--- WHAT THE TASK REQUIRES ---
The full listing, start to finish: write it out again exactly.

--- DATASET EXTRACT ---
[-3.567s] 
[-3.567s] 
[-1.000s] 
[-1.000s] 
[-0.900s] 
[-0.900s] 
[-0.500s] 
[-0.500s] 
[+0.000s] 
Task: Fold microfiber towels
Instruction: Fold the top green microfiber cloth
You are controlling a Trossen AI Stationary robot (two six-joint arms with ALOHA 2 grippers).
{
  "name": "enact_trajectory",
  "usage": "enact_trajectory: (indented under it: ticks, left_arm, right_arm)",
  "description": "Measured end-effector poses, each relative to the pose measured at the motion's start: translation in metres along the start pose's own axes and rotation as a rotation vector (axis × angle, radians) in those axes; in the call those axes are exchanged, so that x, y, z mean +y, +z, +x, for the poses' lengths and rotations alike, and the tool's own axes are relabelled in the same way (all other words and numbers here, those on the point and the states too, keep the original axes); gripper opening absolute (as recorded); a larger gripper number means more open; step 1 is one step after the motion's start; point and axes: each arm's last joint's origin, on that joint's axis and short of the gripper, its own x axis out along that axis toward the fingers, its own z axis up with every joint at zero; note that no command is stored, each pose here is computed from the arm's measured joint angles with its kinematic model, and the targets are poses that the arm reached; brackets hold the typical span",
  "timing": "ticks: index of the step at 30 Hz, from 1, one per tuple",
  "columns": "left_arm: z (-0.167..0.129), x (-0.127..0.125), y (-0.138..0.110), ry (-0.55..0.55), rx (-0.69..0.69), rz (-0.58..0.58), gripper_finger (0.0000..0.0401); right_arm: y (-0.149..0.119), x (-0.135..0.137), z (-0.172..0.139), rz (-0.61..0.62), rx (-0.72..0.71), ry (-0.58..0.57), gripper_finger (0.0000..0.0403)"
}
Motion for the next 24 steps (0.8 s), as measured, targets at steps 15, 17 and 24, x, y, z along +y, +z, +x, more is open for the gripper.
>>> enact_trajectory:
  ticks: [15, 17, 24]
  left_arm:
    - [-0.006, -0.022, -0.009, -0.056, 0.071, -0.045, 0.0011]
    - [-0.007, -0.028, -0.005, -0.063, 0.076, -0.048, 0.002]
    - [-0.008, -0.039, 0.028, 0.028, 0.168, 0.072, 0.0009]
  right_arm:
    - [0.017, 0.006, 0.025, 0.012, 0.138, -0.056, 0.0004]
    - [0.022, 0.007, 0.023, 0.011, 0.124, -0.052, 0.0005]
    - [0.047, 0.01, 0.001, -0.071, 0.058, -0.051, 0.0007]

--- ANSWER TO THE PROBLEM ---
[-3.567s] 
[-3.567s] 
[-1.000s] 
[-1.000s] 
[-0.900s] 
[-0.900s] 
[-0.500s] 
[-0.500s] 
[+0.000s] 
Task: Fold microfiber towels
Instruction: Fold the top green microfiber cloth
You are controlling a Trossen AI Stationary robot (two six-joint arms with ALOHA 2 grippers).
{
  "name": "enact_trajectory",
  "usage": "enact_trajectory: (indented under it: ticks, left_arm, right_arm)",
  "description": "Measured end-effector poses, each relative to the pose measured at the motion's start: translation in metres along the start pose's own axes and rotation as a rotation vector (axis × angle, radians) in those axes; in the call those axes are exchanged, so that x, y, z mean +y, +z, +x, for the poses' lengths and rotations alike, and the tool's own axes are relabelled in the same way (all other words and numbers here, those on the point and the states too, keep the original axes); gripper opening absolute (as recorded); a larger gripper number means more open; step 1 is one step after the motion's start; point and axes: each arm's last joint's origin, on that joint's axis and short of the gripper, its own x axis out along that axis toward the fingers, its own z axis up with every joint at zero; note that no command is stored, each pose here is computed from the arm's measured joint angles with its kinematic model, and the targets are poses that the arm reached; brackets hold the typical span",
  "timing": "ticks: index of the step at 30 Hz, from 1, one per tuple",
  "columns": "left_arm: z (-0.167..0.129), x (-0.127..0.125), y (-0.138..0.110), ry (-0.55..0.55), rx (-0.69..0.69), rz (-0.58..0.58), gripper_finger (0.0000..0.0401); right_arm: y (-0.149..0.119), x (-0.135..0.137), z (-0.172..0.139), rz (-0.61..0.62), rx (-0.72..0.71), ry (-0.58..0.57), gripper_finger (0.0000..0.0403)"
}
Motion for the next 24 steps (0.8 s), as measured, targets at steps 15, 17 and 24, x, y, z along +y, +z, +x, more is open for the gripper.
>>> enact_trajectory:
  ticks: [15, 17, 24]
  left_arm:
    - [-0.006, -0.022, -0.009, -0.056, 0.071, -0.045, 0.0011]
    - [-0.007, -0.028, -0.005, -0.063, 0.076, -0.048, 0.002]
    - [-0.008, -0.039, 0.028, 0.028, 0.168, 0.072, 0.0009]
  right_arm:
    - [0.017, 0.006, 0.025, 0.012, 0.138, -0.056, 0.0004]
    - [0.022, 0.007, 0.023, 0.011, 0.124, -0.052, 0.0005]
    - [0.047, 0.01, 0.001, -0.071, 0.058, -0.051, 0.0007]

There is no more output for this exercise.